Assignment - Once "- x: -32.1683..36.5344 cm" turns up in a line below, reproduce that line and those after it exactly, stopping after the line with "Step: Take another"; leave pictures out.

Information shown -
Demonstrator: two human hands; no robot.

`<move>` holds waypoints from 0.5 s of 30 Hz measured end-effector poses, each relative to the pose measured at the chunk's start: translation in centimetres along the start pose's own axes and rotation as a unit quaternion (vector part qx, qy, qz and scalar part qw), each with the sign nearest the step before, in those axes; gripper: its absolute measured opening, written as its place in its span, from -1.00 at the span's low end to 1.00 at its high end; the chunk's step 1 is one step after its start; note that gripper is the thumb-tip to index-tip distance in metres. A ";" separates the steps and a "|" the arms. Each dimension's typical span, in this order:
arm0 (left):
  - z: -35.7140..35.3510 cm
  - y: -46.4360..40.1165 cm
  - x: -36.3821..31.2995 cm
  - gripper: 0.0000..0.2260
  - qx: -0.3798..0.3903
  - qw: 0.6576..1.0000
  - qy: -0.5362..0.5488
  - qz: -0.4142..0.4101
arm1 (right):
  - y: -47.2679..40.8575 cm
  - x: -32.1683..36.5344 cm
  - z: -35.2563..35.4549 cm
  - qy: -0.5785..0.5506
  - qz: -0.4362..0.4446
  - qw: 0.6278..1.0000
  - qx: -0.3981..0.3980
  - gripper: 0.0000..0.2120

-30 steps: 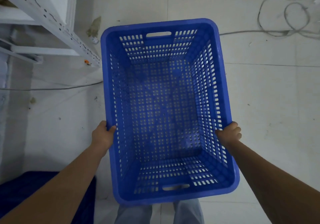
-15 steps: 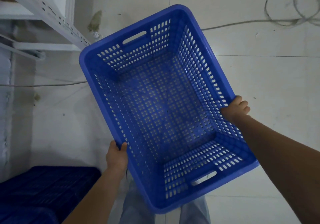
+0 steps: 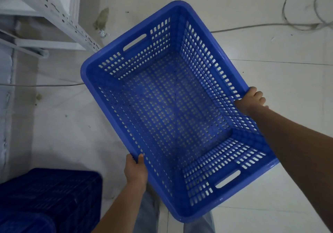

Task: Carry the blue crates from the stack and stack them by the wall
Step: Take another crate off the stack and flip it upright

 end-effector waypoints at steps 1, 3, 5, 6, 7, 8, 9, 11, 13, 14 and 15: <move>0.1 0.1 -0.1 -0.94 0.008 1.000 -0.005 0.003 | 0.2 0.2 0.0 0.008 -0.001 1.000 -0.006 -0.45; 0.6 -0.6 -0.7 -0.89 0.031 0.999 -0.019 0.017 | 1.1 1.0 -0.5 0.022 -0.003 0.999 -0.035 -0.29; 1.3 -2.0 -1.7 -0.74 0.062 0.997 -0.027 0.024 | 3.4 2.4 -1.7 0.027 0.014 0.998 -0.058 -0.15; 1.6 -2.7 -2.4 -0.69 0.071 0.997 -0.029 0.027 | 4.9 3.2 -2.6 0.024 0.037 0.998 -0.054 -0.15; 2.0 -3.6 -3.3 -0.67 0.068 0.997 -0.037 0.024 | 6.6 3.9 -3.9 0.019 0.069 0.997 -0.027 -0.17; 2.3 -4.2 -4.7 -0.65 0.054 0.997 -0.050 0.015 | 8.5 4.7 -5.7 0.012 0.106 0.994 0.020 -0.20; 2.7 -4.8 -6.2 -0.63 0.036 0.997 -0.065 0.002 | 10.6 5.3 -7.5 -0.006 0.140 0.986 0.085 -0.24; 3.2 -6.1 -9.5 -0.57 -0.002 0.996 -0.081 -0.027 | 15.4 6.2 -11.6 -0.064 0.189 0.953 0.226 -0.30; 3.8 -7.6 -12.1 -0.51 -0.023 0.992 -0.104 -0.065 | 20.5 6.8 -15.0 -0.096 0.214 0.920 0.315 -0.29; 4.2 -8.3 -13.0 -0.47 -0.030 0.986 -0.127 -0.099 | 22.8 7.0 -16.4 -0.088 0.225 0.909 0.339 -0.24; 4.6 -8.8 -13.6 -0.42 -0.035 0.975 -0.166 -0.145 | 24.9 7.1 -17.6 -0.067 0.233 0.903 0.354 -0.17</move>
Point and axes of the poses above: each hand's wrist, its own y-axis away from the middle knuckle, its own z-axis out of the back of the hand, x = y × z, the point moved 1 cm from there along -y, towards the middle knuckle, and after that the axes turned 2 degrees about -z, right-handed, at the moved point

Answer section -
  - x: -32.1683..36.5344 cm
  - z: -35.2563..35.4549 cm
  - qy: -0.5785..0.5506
  - qz: -0.4362..0.4446
  - qw: 0.6278..1.0000
  - qx: -0.3981..0.3980
  - gripper: 0.0000..0.2120

-30 steps: 
-15 steps: 
+0 steps: 

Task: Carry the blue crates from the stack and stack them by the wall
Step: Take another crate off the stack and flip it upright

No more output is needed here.